Mom’s Meals: Simona Goldin, Stuffed Peppers and Tomatoes

We stuffed our peppers and tomatoes with meat and rice; for Simona Goldin they are stuffed with memories. When her childhood nanny, a German woman named Christa, came to Goldin’s family after working in Greece, she brought with her memories of Mediterranean recipes. This dish holds a special place among those; for Goldin, stuffed peppers and tomatoes meant arriving at home.

“Anytime I’d come back from visiting my father, it was always there,” Goldin said. “Stuffed peppers and tomatoes was the homecoming meal.”

Goldin would also visit Christa’s former employer in Athens and find the dish waiting. “I would stumble into the kitchen in this country that wasn’t mine and I would open up the fridge and every time somewhere in the fridge would be a tinfoil-covered big lasagna pot filled with stuffed peppers and tomatoes,” she said. “I would devour half of it standing at the fridge cold.”

Today, when Goldin cooks for her family, she doesn’t use a recipe. She doesn’t know how closer her version is to Christa’s, but it doesn’t matter.

“To me, the dish always tastes like itself,” Goldin said. “There are these major things that I swap in and out and for other recipes I would think that these changes or shifts would fundamentally change the dish but there’s something about this dish where it always remains the same.”

The lamb is sometimes beef, the mint can be dill, the pine nuts make it in less than half the time and the amount of wine has never been the same twice. The balance, brightness, simplicity and elegance never falter. Vegetables carrying rice and meat have a nutritional and visual completeness and the wine and tomato sauce brings the components together in taste and in texture.

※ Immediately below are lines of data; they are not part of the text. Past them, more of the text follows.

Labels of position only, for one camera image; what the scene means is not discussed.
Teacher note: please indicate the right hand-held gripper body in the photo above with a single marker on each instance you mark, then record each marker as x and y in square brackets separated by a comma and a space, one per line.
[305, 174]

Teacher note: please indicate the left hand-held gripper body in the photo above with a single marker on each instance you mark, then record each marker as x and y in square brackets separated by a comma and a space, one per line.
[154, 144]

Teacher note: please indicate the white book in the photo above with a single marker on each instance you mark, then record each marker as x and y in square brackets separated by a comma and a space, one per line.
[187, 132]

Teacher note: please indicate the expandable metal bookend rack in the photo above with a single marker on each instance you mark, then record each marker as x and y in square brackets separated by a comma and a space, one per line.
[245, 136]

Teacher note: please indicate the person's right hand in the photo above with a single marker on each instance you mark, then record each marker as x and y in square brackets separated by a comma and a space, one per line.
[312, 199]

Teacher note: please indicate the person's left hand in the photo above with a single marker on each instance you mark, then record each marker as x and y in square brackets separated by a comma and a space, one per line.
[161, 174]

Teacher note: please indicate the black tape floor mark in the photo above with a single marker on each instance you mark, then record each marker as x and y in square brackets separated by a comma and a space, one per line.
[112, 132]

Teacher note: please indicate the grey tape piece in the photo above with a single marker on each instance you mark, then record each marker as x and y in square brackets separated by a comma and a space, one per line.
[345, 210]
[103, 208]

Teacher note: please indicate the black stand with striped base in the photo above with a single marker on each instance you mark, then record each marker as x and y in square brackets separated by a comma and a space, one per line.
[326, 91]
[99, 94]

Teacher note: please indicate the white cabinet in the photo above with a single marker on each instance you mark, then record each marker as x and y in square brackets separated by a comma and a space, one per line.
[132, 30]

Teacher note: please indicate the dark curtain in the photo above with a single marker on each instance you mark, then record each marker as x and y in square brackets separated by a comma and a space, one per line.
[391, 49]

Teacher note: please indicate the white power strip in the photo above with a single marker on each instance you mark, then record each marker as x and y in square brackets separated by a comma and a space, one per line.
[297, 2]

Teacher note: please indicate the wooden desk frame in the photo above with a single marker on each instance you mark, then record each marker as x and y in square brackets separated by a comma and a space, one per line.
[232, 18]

Closed eyes, inhaling the aroma, it’s easy to tell that there’s something more to this meal than the sum of its parts. Cooking with ingredients is one thing, cooking with memories is different entirely.

“It always makes me happy… there’s no depth, it’s just a pure happiness,” Goldin said. “It’s a belonging.”

Stuffed Peppers and Tomatoes
recipe as remembered by Simona Goldin
2 cups basmati rice
3 cloves garlic
1 red onion
3 tablespoons olive oil
2 lbs ground lamb
1 handful fresh mint
8 vine tomatoes
6 bell peppers
½ cup pine nuts
1 lb fingerling potatoes
1 can diced tomatoes
1 ½ cups red wine
4 tablespoons olive oil
½ tablespoon of oregano

  1. Preheat oven to 350º F. Bring a large pot of water to boil and gently add washed potatoes. Lower heat and simmer for 20 minutes.
  2. Bring 4 cups of water to boil. Add basmati rice, stir once, lower heat, cover and simmer for 10 minutes.
  3. Add 3 tablespoons of olive oil to a large pan or wok. Add minced garlic and onion and brown. Add ground lamb and cook over high heat. When the meat is very brown, turn the heat off and add chopped mint.
  4. Wash tomatoes and peppers, open the tops, and scoop out the insides. Keep the tomato juice and pulp.
  5. In a large bowl, mix the rice, meat, and tomato insides and toss with salt to taste. Toast pine nuts and add them to the mixture. Scoop the mixture into the hollowed vegetables until almost overflowing and place in a large pan or baking dish. Distribute the potatoes throughout the dish in between the peppers and tomatoes.
  6. In a separate bowl, stir together the diced tomatoes, red wine, 4 tablespoons of olive oil, and oregano. Evenly pour over potatoes and stuffed vegetables.
  7. Bake for 45 minutes or until vegetables are tender when poked with a fork.